» TASK DETAILS
Copy out the data so that nothing differs from the original.

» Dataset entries
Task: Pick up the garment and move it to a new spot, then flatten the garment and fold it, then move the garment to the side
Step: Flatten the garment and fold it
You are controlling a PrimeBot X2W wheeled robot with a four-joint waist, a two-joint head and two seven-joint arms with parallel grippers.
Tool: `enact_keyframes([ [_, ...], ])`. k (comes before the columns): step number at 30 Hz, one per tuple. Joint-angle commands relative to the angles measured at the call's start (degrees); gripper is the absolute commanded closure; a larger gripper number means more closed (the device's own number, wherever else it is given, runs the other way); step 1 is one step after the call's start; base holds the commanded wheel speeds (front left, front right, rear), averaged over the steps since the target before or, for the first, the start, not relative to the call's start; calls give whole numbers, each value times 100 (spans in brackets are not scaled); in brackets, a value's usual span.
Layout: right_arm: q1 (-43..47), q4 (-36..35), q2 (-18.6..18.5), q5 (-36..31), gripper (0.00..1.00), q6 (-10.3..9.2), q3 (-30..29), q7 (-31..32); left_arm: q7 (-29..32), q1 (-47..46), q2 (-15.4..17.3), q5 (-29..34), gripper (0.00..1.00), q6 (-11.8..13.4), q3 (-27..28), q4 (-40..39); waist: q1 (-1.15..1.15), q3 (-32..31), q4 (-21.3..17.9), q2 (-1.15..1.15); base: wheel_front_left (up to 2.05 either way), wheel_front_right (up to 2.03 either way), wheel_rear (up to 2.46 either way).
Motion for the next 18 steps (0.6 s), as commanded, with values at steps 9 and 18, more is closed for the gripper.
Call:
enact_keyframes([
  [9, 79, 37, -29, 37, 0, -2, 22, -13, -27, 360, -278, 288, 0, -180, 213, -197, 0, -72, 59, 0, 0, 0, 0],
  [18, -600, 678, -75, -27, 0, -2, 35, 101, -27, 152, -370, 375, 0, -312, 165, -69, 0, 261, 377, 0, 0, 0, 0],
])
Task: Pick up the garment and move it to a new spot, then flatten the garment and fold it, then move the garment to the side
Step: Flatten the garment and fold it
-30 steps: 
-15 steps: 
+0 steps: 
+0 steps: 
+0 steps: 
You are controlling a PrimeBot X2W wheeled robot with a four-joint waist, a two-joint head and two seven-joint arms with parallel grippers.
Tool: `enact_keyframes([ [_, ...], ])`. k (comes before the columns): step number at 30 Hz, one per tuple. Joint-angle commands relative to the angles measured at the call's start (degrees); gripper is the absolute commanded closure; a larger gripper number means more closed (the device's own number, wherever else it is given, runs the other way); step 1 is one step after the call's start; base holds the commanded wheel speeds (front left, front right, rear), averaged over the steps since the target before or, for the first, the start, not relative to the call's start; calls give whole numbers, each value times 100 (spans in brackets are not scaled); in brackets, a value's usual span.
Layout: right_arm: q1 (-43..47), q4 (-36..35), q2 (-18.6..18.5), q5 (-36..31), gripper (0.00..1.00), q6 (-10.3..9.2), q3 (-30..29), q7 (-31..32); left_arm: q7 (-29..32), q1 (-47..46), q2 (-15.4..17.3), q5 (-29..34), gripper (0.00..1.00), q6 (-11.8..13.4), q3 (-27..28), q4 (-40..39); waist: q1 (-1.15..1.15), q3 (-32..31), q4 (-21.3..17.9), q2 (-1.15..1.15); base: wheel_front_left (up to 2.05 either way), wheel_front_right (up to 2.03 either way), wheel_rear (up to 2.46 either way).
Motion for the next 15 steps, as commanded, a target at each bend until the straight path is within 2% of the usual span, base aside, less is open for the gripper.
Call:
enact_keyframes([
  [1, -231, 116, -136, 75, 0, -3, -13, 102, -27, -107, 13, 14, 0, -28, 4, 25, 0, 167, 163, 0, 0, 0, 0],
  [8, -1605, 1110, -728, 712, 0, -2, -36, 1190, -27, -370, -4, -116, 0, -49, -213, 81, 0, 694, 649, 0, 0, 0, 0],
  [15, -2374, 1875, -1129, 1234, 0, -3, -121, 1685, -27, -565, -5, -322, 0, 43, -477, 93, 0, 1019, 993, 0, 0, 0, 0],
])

» REPLY
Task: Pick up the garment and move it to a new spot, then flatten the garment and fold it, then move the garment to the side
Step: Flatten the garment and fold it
You are controlling a PrimeBot X2W wheeled robot with a four-joint waist, a two-joint head and two seven-joint arms with parallel grippers.
Tool: `enact_keyframes([ [_, ...], ])`. k (comes before the columns): step number at 30 Hz, one per tuple. Joint-angle commands relative to the angles measured at the call's start (degrees); gripper is the absolute commanded closure; a larger gripper number means more closed (the device's own number, wherever else it is given, runs the other way); step 1 is one step after the call's start; base holds the commanded wheel speeds (front left, front right, rear), averaged over the steps since the target before or, for the first, the start, not relative to the call's start; calls give whole numbers, each value times 100 (spans in brackets are not scaled); in brackets, a value's usual span.
Layout: right_arm: q1 (-43..47), q4 (-36..35), q2 (-18.6..18.5), q5 (-36..31), gripper (0.00..1.00), q6 (-10.3..9.2), q3 (-30..29), q7 (-31..32); left_arm: q7 (-29..32), q1 (-47..46), q2 (-15.4..17.3), q5 (-29..34), gripper (0.00..1.00), q6 (-11.8..13.4), q3 (-27..28), q4 (-40..39); waist: q1 (-1.15..1.15), q3 (-32..31), q4 (-21.3..17.9), q2 (-1.15..1.15); base: wheel_front_left (up to 2.05 either way), wheel_front_right (up to 2.03 either way), wheel_rear (up to 2.46 either way).
Motion for the next 18 steps (0.6 s), as commanded, with values at steps 9 and 18, more is closed for the gripper.
Call:
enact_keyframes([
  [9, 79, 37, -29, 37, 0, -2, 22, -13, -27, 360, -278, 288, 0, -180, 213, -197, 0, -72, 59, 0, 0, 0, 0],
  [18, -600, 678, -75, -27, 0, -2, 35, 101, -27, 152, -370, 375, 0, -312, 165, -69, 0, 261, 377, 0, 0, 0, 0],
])
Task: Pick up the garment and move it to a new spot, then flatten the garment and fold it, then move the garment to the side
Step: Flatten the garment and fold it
-30 steps: 
-15 steps: 
+0 steps: 
+0 steps: 
+0 steps: 
You are controlling a PrimeBot X2W wheeled robot with a four-joint waist, a two-joint head and two seven-joint arms with parallel grippers.
Tool: `enact_keyframes([ [_, ...], ])`. k (comes before the columns): step number at 30 Hz, one per tuple. Joint-angle commands relative to the angles measured at the call's start (degrees); gripper is the absolute commanded closure; a larger gripper number means more closed (the device's own number, wherever else it is given, runs the other way); step 1 is one step after the call's start; base holds the commanded wheel speeds (front left, front right, rear), averaged over the steps since the target before or, for the first, the start, not relative to the call's start; calls give whole numbers, each value times 100 (spans in brackets are not scaled); in brackets, a value's usual span.
Layout: right_arm: q1 (-43..47), q4 (-36..35), q2 (-18.6..18.5), q5 (-36..31), gripper (0.00..1.00), q6 (-10.3..9.2), q3 (-30..29), q7 (-31..32); left_arm: q7 (-29..32), q1 (-47..46), q2 (-15.4..17.3), q5 (-29..34), gripper (0.00..1.00), q6 (-11.8..13.4), q3 (-27..28), q4 (-40..39); waist: q1 (-1.15..1.15), q3 (-32..31), q4 (-21.3..17.9), q2 (-1.15..1.15); base: wheel_front_left (up to 2.05 either way), wheel_front_right (up to 2.03 either way), wheel_rear (up to 2.46 either way).
Motion for the next 15 steps, as commanded, a target at each bend until the straight path is within 2% of the usual span, base aside, less is open for the gripper.
Call:
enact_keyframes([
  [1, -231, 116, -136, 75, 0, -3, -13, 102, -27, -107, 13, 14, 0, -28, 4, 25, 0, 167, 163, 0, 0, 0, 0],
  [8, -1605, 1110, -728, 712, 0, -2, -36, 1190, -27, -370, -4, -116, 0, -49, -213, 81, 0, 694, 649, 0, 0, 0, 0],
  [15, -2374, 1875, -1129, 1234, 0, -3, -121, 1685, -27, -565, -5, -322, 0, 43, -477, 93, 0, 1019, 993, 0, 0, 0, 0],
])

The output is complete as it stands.